Looking back, perhaps a co-fermentation of the yeast and bacteria would have been more successful. This would have allowed the bacteria to start multiplying before the alcohol levels got too high. We did employ this technique in the 2012 vintage, with the same study, and while successful, we had slightly higher volatile acidity (VA) concentrations. The bacteria converted glucose to acetic acid in some conditions.

Final Wine Analysis

Looking at the wine data from this study, I think we still need to look at how well we did with respect to TA and pH. It was a little worrisome seeing such high TA values immediately post fermentation. I sometimes second-guess myself with respect to acid additions. In my real- world winemaking (at home, as opposed to my real-job winemaking at the college), I never check the TA and pH until the MLF is completed. The reason being, is that there is not much you can do about them until the MLF is completed; at least in California. In retrospect, this exercise showed just how valuable that interim measurement was.

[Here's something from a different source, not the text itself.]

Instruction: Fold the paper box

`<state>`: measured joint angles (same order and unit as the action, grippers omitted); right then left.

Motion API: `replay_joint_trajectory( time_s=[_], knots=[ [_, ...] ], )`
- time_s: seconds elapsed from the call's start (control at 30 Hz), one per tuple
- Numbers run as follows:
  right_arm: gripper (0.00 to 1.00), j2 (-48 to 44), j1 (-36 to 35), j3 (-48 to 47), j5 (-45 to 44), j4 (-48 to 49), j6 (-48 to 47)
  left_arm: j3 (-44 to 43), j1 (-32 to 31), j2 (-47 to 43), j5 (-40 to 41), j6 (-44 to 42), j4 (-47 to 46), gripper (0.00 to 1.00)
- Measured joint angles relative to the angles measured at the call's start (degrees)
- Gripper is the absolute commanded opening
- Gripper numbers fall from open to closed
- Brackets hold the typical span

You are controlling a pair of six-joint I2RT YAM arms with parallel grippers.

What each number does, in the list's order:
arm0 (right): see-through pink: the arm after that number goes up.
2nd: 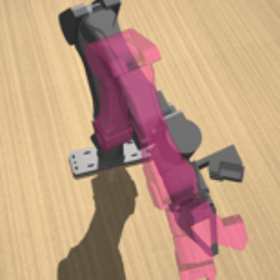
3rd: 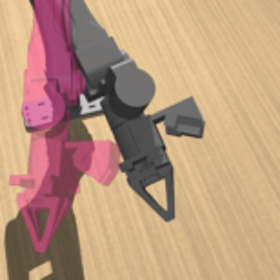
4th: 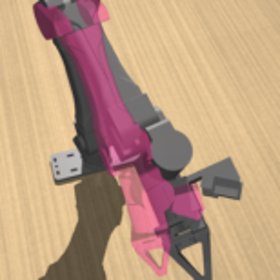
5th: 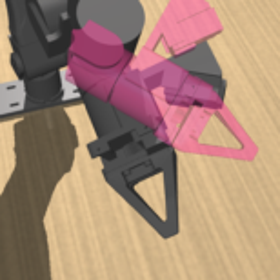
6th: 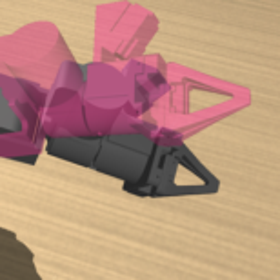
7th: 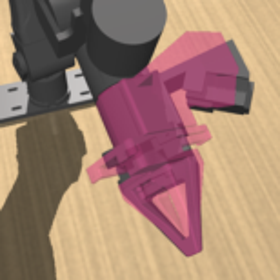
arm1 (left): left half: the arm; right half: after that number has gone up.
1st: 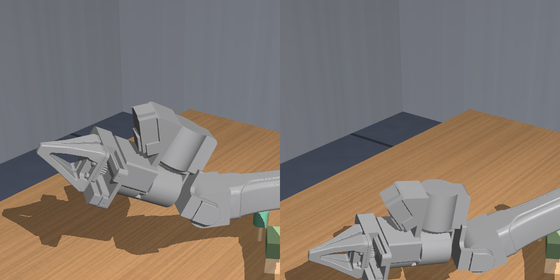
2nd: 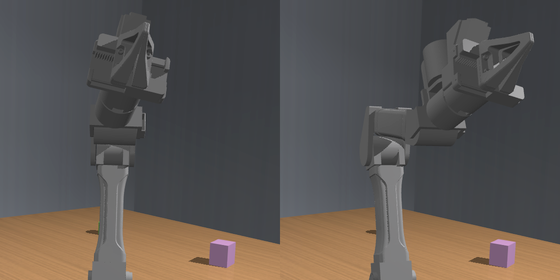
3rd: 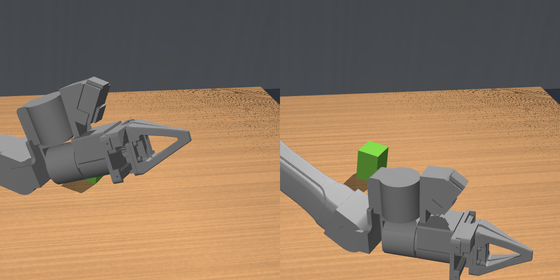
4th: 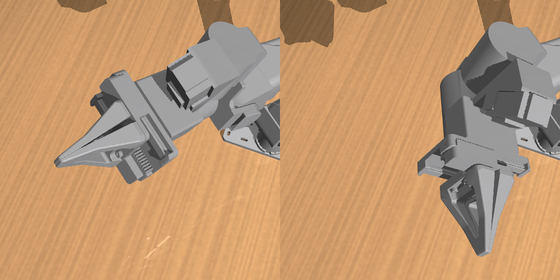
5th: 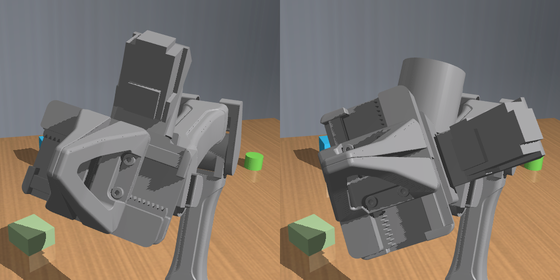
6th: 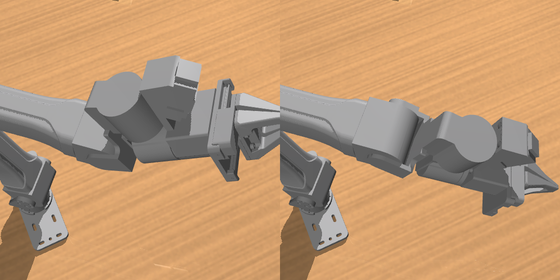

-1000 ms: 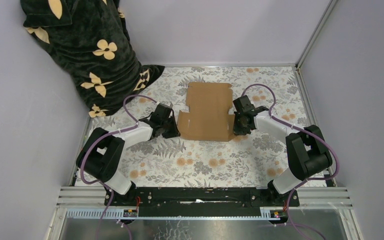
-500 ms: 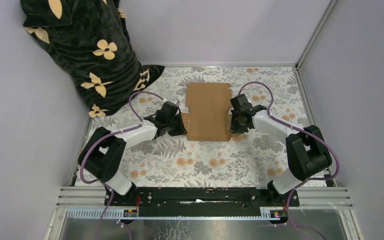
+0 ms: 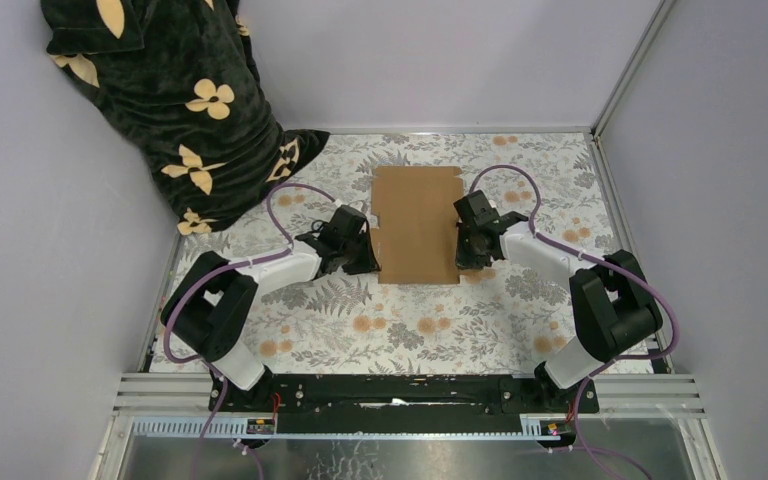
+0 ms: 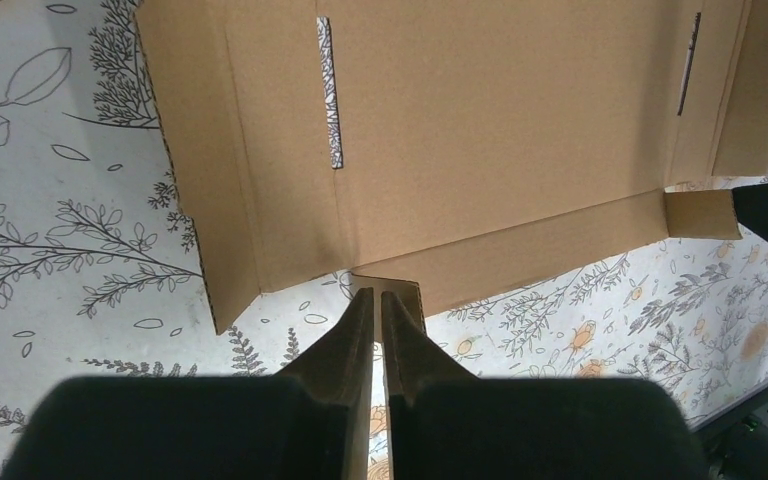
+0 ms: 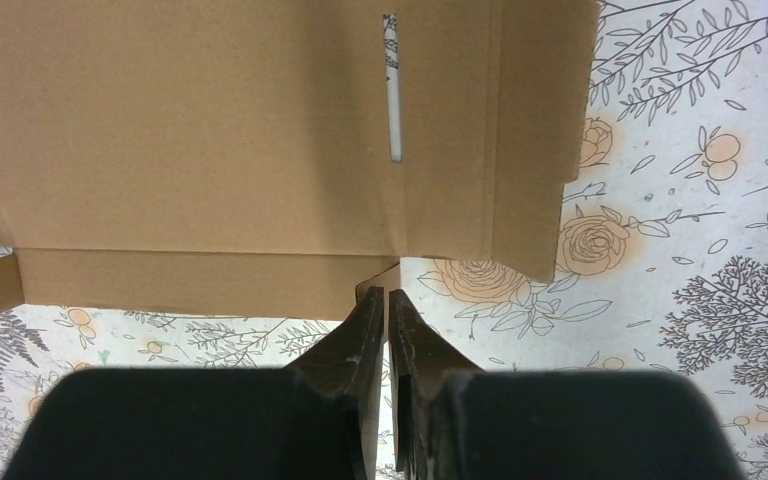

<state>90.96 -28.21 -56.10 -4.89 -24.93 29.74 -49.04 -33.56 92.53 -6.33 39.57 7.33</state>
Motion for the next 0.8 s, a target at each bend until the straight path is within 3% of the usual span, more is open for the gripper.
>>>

It allowed me to see the conditions under which the malolactic bacteria were struggling. In the end, everything came out almost exactly where I set things out to be. After tasting the wines, evaluating for aroma, flavor, and mouthfeel, no further adjustments were necessary. Despite the challenges of the secondary fermentation, from a sensory standpoint, the wines are sound, contain no defects, and are everything I wanted them to be. I look forward to the sensory data to determine if real differences exist between the clones.

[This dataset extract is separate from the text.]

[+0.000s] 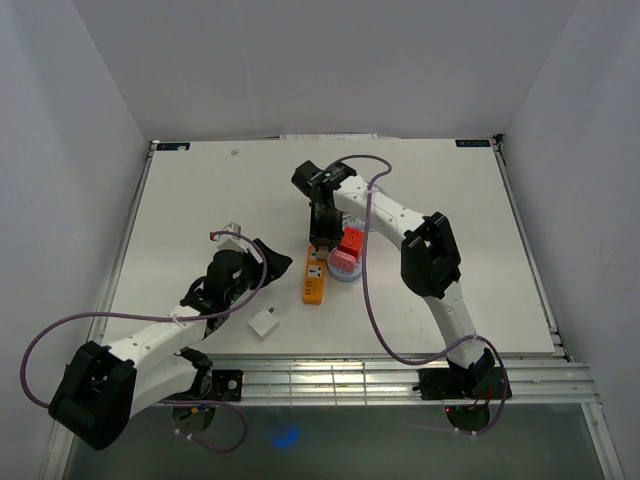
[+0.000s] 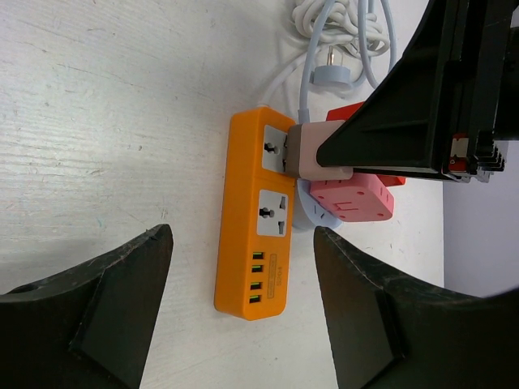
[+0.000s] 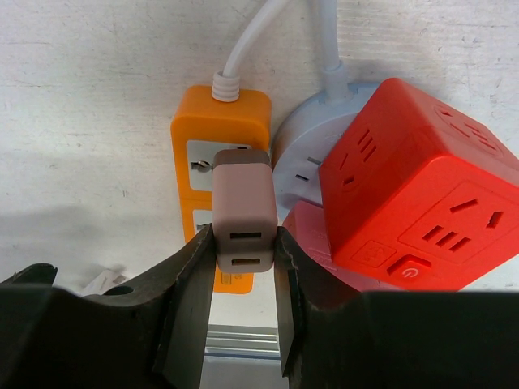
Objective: Insert the plug
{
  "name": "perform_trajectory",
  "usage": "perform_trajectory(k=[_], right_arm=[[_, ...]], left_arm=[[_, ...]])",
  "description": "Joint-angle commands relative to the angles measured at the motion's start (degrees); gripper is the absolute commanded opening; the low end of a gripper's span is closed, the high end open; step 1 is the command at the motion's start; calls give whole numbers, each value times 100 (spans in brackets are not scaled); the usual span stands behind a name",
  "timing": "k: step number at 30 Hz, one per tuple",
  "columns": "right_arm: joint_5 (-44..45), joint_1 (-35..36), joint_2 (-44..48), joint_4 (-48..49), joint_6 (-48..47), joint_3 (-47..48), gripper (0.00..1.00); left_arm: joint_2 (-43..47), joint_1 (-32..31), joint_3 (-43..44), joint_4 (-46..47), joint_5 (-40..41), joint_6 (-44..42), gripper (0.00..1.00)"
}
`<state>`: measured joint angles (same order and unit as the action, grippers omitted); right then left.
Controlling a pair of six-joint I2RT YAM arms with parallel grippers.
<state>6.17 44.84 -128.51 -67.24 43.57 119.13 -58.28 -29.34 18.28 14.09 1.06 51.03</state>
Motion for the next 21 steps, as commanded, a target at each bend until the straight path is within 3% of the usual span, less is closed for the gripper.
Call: perform_trajectory(k=[1,21], right_arm=[[595,60,-359,-404,55,128,8],[613,253,-684,97,134,-514,8]], left_arm=[[98,34,-9,50,0,-66,80],[-52,34,26,85,-53,-110,81]])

Winemaking is inherently challenging, and there are some styles of winemaking where the recipe is the most important component. Kit winemaking is a good example of that; kits have been optimized for success — if they weren’t, no one would continue to purchase them. Keep up on sanitation and each kit wine will be just as good as the last one. Winemaking from grapes is a different game. It is a biological process, where one organism after another, including the winemaker, have an influence on the final product. A sound understanding of the whys and hows of winemaking are the best recipe. That allows for sound decision making when something atypical starts happening. Grapes and wine don’t read books, and it is your experience with the process that gets you through the winemaking process. Taking good notes throughout your vintage helps you to make future decisions. It is best to take those notes at the time of observation or action. It is with these notes that perhaps you can develop a wine case study of your own.